● Instructions to follow:
From the records that follow, give the number of lines that include the word "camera", with no further words.

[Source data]
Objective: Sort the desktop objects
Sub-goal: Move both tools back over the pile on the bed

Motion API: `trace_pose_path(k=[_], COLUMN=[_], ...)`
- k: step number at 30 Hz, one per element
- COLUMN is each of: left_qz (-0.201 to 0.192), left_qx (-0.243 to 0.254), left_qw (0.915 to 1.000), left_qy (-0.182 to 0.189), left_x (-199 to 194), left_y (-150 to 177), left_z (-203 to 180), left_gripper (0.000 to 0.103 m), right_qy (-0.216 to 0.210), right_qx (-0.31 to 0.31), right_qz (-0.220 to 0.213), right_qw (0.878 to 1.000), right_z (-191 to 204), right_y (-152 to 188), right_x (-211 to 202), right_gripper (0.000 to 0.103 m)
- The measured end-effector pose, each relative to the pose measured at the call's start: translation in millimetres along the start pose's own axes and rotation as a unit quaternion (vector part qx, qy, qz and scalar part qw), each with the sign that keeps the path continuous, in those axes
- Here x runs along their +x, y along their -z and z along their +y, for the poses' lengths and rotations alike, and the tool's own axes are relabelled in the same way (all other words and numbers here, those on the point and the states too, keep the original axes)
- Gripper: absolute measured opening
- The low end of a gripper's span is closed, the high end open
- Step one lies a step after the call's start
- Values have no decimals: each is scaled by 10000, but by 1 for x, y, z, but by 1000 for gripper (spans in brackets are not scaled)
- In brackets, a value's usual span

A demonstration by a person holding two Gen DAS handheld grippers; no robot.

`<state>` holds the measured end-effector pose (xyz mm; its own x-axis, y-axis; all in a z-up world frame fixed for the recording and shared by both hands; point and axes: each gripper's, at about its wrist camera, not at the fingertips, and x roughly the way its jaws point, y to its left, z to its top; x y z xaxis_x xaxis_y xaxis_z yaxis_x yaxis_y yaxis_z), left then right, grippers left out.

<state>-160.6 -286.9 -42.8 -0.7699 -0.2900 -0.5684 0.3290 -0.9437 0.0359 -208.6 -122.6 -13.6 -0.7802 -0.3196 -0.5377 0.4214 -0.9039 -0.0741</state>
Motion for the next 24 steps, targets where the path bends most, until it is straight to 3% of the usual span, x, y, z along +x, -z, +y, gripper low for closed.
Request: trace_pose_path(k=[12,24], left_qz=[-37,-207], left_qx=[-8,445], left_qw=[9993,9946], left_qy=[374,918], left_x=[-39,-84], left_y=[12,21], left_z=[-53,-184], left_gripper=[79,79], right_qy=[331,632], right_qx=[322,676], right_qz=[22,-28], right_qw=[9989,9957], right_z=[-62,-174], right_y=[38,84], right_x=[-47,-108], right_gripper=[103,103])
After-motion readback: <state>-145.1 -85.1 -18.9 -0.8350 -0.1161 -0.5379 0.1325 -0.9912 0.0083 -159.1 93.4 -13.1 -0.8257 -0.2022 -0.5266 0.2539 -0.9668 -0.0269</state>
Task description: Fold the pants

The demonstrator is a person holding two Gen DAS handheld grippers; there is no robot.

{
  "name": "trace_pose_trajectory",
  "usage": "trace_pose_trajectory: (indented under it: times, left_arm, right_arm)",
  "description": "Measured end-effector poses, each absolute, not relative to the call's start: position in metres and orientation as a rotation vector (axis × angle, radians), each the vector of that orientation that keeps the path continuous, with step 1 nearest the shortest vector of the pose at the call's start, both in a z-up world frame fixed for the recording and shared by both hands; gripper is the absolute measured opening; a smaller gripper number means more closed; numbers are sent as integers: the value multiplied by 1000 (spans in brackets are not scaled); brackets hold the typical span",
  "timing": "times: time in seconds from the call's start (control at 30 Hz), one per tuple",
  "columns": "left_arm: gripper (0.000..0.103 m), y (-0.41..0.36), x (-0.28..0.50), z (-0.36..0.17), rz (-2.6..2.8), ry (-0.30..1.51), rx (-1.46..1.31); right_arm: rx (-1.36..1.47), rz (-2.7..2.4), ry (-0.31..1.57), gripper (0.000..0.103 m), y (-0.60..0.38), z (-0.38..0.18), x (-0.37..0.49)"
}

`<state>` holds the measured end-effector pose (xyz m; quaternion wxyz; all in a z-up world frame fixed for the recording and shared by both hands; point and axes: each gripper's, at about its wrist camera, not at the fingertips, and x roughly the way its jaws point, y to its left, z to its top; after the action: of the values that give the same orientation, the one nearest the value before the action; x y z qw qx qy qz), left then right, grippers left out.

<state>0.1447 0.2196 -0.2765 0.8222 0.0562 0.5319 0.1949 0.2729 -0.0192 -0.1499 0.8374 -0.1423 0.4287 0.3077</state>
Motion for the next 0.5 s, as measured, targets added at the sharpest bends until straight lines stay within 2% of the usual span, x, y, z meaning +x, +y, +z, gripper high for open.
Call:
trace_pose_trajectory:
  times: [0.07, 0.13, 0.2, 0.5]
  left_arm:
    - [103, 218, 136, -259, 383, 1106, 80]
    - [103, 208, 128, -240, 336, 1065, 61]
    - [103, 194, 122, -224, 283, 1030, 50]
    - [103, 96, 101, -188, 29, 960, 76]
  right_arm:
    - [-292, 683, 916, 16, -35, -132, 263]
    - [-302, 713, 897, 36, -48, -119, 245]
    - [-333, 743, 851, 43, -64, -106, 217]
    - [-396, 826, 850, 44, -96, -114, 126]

● Exercise answer:
2